_PROBLEM TO SOLVE_
Return each line of the material below exactly. Begin at the first and end on the line with "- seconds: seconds".
Top of EXCERPTED RECORDS
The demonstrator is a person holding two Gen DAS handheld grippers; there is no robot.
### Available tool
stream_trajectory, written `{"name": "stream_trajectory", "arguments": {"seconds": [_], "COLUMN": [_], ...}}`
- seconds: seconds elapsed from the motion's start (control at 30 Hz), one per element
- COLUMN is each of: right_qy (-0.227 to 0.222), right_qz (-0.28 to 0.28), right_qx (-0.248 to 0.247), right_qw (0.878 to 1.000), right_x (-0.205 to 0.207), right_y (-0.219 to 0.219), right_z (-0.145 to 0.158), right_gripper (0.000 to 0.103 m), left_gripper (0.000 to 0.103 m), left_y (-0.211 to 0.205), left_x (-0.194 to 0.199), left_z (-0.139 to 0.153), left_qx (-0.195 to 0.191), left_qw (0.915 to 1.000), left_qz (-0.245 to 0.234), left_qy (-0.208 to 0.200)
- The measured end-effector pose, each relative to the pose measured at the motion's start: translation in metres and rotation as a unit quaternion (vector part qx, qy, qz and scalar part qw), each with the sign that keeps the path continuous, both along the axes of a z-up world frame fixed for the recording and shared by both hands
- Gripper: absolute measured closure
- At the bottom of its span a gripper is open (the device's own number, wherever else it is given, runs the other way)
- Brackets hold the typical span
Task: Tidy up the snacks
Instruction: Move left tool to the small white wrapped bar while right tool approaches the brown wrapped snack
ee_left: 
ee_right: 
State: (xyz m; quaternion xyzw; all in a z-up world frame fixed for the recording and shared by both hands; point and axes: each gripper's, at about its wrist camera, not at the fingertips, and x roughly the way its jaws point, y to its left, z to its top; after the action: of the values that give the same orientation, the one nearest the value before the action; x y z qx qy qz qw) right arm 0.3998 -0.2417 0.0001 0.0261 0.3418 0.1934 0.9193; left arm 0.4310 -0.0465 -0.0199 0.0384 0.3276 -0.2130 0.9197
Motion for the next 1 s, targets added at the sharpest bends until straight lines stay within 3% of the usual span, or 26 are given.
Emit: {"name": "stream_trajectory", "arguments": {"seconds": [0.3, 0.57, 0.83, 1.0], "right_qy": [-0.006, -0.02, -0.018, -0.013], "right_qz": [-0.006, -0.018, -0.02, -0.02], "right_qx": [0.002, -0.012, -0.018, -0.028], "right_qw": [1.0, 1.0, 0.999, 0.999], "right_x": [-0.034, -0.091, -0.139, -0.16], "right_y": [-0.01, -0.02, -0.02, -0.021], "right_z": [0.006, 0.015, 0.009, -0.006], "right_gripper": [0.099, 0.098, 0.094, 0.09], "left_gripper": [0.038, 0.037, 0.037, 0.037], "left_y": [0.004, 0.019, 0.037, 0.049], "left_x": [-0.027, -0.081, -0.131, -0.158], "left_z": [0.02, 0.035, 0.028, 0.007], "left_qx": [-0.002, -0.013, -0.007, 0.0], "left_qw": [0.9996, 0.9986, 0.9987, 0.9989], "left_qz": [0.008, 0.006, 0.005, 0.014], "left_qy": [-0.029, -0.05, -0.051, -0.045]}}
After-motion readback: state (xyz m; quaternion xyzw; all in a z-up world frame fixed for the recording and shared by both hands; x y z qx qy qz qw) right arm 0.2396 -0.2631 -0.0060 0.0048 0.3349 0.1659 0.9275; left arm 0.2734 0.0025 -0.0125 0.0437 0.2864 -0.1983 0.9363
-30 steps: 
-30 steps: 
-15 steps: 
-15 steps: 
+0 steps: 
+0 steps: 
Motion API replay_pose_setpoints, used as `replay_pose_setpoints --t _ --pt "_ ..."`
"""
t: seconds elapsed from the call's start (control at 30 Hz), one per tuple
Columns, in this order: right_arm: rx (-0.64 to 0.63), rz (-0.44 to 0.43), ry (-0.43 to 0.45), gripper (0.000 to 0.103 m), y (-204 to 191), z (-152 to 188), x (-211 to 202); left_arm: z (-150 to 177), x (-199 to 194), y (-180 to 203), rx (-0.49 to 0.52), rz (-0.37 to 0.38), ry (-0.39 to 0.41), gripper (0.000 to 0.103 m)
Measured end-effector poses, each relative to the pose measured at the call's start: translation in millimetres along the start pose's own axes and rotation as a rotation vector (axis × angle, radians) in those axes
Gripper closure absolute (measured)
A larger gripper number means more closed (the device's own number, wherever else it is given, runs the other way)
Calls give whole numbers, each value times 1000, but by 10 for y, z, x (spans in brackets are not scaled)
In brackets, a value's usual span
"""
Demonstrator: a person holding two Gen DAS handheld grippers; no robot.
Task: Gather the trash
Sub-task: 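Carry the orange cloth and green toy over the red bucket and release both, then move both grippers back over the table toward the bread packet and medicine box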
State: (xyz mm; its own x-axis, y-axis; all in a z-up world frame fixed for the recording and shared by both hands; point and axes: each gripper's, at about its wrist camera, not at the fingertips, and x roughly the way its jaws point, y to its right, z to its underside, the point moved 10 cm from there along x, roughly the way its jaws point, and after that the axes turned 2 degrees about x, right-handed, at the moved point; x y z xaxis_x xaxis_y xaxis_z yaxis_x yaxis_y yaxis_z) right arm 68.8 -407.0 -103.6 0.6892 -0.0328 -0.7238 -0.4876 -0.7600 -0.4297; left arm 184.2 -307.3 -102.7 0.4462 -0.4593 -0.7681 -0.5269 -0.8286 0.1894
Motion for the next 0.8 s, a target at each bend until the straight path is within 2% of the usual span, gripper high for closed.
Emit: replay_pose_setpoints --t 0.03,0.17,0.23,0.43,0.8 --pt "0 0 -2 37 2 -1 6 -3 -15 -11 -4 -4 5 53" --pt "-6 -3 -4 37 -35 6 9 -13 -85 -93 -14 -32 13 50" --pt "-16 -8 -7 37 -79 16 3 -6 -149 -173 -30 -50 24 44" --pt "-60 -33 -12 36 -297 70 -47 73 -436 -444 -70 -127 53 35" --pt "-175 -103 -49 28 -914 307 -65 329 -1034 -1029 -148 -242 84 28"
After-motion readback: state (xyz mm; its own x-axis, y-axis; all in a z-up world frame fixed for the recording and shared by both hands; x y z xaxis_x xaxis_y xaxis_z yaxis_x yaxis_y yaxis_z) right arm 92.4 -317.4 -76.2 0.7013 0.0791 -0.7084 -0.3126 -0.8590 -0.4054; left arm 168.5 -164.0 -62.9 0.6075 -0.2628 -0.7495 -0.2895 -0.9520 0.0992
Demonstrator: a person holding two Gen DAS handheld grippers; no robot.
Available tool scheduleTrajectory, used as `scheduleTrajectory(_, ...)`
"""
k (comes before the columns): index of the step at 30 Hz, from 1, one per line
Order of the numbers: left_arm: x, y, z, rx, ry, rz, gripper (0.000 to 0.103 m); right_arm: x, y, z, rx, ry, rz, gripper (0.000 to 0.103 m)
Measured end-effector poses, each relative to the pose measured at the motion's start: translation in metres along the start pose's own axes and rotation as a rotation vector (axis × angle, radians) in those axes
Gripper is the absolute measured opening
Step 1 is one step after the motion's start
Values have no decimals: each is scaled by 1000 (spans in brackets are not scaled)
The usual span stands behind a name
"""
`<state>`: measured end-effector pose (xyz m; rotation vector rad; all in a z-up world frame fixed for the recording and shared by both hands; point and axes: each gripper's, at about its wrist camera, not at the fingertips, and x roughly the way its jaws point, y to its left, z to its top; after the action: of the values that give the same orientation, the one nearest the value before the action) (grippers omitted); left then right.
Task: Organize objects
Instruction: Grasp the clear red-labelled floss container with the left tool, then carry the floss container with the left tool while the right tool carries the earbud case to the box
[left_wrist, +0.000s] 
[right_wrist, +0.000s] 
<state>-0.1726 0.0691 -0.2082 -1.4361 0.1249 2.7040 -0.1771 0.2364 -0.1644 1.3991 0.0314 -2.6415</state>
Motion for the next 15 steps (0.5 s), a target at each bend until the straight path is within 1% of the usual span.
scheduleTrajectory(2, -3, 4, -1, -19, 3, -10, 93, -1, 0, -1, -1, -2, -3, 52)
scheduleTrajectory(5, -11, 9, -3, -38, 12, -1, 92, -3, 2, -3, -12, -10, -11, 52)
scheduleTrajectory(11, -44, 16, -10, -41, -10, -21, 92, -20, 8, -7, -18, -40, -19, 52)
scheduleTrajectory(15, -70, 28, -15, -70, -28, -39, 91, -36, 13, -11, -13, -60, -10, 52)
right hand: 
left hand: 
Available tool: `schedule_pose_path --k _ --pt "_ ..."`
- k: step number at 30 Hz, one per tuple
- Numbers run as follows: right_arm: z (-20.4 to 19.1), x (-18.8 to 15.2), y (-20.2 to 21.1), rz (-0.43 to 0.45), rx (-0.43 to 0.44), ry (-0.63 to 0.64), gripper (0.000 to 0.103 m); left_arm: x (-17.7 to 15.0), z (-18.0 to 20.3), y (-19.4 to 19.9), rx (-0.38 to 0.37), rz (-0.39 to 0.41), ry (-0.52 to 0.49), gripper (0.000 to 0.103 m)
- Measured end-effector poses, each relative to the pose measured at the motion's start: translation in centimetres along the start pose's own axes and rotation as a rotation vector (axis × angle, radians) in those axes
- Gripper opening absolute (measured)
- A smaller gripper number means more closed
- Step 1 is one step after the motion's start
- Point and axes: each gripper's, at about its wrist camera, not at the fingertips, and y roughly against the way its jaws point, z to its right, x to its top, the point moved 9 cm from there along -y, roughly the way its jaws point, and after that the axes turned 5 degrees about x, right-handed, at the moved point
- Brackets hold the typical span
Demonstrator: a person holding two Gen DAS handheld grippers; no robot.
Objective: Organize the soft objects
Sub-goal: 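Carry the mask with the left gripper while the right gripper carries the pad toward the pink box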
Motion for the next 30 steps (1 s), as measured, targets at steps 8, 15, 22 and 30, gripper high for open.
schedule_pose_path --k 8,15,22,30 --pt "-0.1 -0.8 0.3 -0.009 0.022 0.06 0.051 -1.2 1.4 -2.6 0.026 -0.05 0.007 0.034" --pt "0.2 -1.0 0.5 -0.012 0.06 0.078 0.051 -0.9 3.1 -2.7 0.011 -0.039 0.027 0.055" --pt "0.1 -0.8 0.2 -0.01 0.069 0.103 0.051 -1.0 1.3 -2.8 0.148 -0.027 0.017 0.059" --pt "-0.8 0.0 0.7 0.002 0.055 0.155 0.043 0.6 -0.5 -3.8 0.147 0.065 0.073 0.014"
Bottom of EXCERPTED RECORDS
_WRITTEN RESPONSE_
The demonstrator is a person holding two Gen DAS handheld grippers; there is no robot.
### Available tool
stream_trajectory, written `{"name": "stream_trajectory", "arguments": {"seconds": [_], "COLUMN": [_], ...}}`
- seconds: seconds elapsed from the motion's start (control at 30 Hz), one per element

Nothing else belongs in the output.